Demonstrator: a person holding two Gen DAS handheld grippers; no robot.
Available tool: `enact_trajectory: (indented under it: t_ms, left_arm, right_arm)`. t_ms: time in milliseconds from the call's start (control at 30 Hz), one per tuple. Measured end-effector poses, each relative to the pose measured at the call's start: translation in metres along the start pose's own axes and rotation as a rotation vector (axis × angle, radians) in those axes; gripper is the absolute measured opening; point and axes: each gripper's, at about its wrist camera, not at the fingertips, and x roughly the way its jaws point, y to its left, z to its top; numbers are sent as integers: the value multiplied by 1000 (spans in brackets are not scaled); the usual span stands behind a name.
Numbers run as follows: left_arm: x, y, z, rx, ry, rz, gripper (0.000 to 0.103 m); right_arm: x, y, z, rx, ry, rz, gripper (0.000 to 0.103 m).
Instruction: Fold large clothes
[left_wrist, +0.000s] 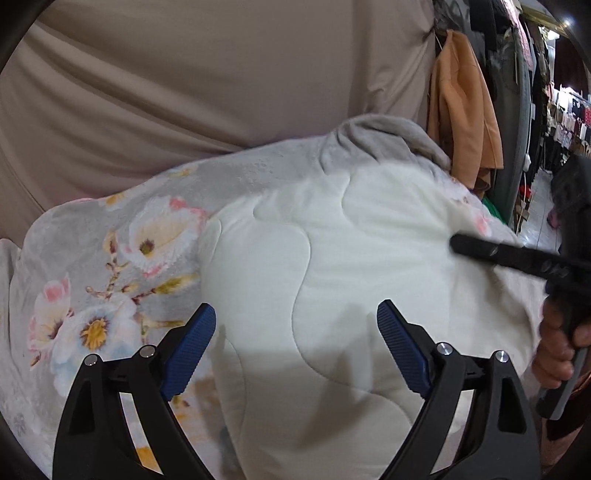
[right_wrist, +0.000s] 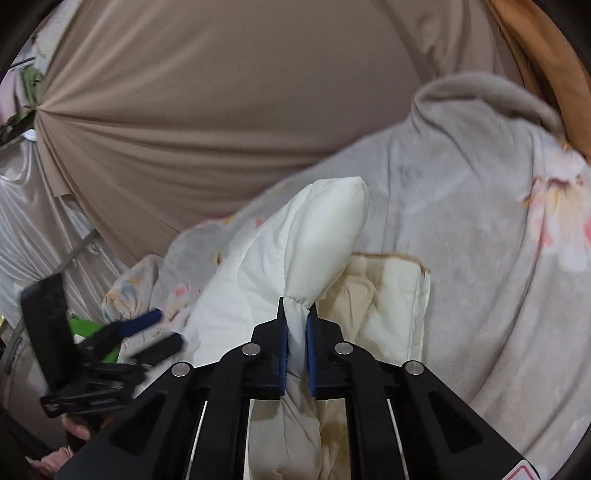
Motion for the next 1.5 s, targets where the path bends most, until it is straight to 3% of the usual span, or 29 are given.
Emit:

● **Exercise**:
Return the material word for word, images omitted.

● **Answer section**:
Demonstrator: a person holding two Gen DAS handheld grippers; no robot.
Available tool: `enact_trajectory: (indented under it: t_ms, left_arm, right_arm)`. t_ms: time in milliseconds from the call's start (control at 30 Hz), one per tuple. Measured end-effector poses, each relative to the pose measured at the call's start: translation in metres along the start pose's own axes and rotation as a rotation vector (axis × angle, radians) in those axes; gripper is the absolute measured opening; point and axes: each gripper's, at about its wrist camera, not at the fingertips, and x roughly the way its jaws point, y to its left, z to its top; numbers are sent as integers: the value multiplied by 1000 (spans in brackets are not scaled); the usual span stands behind a name.
Numbers run as follows: left_arm: x, y, z, rx, ry, rz, gripper (0.000 to 0.103 m); right_arm: x, y, z, rx, ry, rz, gripper (0.000 to 0.103 m).
Instruction: Fold large clothes
[left_wrist, +0.000s] 
[right_wrist, +0.000s] 
Motion for the next 1.5 s, targets where the path bends most, until it is straight to 3% of the usual span, or 29 are given.
Emit:

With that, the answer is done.